**INSTRUCTIONS TO FOLLOW**
State how many lines in the entries below hold the string "shaft", and give nothing besides that number.

--- PROVIDED ENTRIES Enclosed Below ---

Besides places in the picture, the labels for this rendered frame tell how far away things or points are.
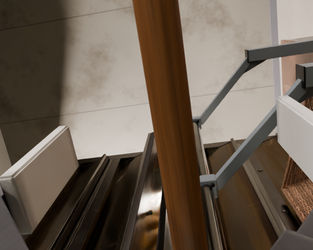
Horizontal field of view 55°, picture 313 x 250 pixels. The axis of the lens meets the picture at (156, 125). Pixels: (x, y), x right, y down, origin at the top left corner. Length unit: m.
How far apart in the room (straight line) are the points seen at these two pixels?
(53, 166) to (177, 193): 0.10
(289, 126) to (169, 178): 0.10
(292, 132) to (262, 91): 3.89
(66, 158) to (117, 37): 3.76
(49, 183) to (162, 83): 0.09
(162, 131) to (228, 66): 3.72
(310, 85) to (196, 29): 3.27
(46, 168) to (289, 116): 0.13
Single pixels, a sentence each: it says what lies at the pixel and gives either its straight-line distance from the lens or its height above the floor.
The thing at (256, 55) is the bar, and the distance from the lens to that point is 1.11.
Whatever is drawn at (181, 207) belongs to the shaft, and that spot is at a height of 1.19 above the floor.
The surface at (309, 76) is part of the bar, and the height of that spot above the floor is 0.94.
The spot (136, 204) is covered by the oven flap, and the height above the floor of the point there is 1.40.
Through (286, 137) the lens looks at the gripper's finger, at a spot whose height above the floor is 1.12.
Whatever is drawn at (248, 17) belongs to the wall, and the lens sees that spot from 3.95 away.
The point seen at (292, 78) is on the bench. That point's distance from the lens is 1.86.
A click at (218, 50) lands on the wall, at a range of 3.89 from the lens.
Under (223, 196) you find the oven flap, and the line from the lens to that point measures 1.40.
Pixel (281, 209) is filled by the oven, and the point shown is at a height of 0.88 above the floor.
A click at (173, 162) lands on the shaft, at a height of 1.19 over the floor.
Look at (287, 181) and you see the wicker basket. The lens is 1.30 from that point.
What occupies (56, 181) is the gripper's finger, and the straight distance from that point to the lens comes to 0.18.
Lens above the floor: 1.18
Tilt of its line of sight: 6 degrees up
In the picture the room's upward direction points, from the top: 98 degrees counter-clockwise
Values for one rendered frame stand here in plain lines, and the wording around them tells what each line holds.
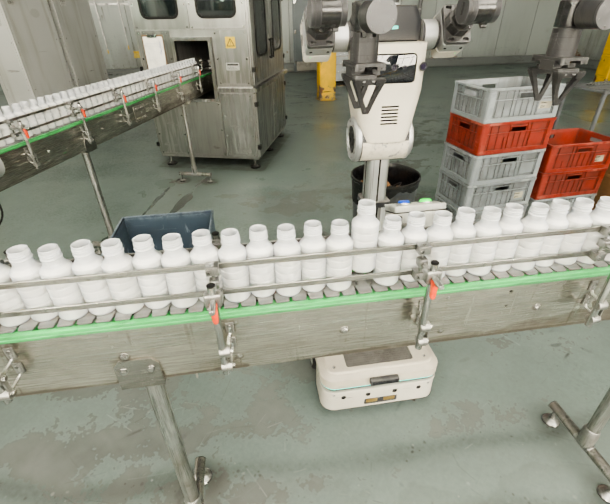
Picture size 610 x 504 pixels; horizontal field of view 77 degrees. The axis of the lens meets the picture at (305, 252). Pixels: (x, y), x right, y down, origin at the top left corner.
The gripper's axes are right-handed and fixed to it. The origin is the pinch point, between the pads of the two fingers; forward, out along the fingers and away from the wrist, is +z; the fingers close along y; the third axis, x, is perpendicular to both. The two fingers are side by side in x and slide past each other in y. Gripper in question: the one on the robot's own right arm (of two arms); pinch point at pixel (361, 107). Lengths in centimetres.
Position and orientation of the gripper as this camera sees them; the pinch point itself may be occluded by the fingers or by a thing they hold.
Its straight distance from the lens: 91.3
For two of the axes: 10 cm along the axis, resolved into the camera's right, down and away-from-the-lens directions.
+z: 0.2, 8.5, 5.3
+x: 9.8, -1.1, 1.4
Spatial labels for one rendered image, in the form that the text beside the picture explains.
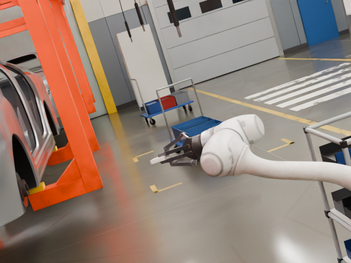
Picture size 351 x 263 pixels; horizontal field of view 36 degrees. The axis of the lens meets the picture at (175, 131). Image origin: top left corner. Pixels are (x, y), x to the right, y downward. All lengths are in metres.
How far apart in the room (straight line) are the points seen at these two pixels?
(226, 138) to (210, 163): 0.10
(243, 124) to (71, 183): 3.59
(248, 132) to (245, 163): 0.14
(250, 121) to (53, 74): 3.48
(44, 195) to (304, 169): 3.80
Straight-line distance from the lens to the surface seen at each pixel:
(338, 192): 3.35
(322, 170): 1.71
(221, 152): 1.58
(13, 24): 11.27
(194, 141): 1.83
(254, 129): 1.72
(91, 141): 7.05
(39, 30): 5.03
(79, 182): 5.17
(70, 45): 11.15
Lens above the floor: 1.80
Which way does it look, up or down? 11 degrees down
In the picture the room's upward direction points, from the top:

--- End of Enclosed PROVIDED ENTRIES ---

**SOLUTION**
2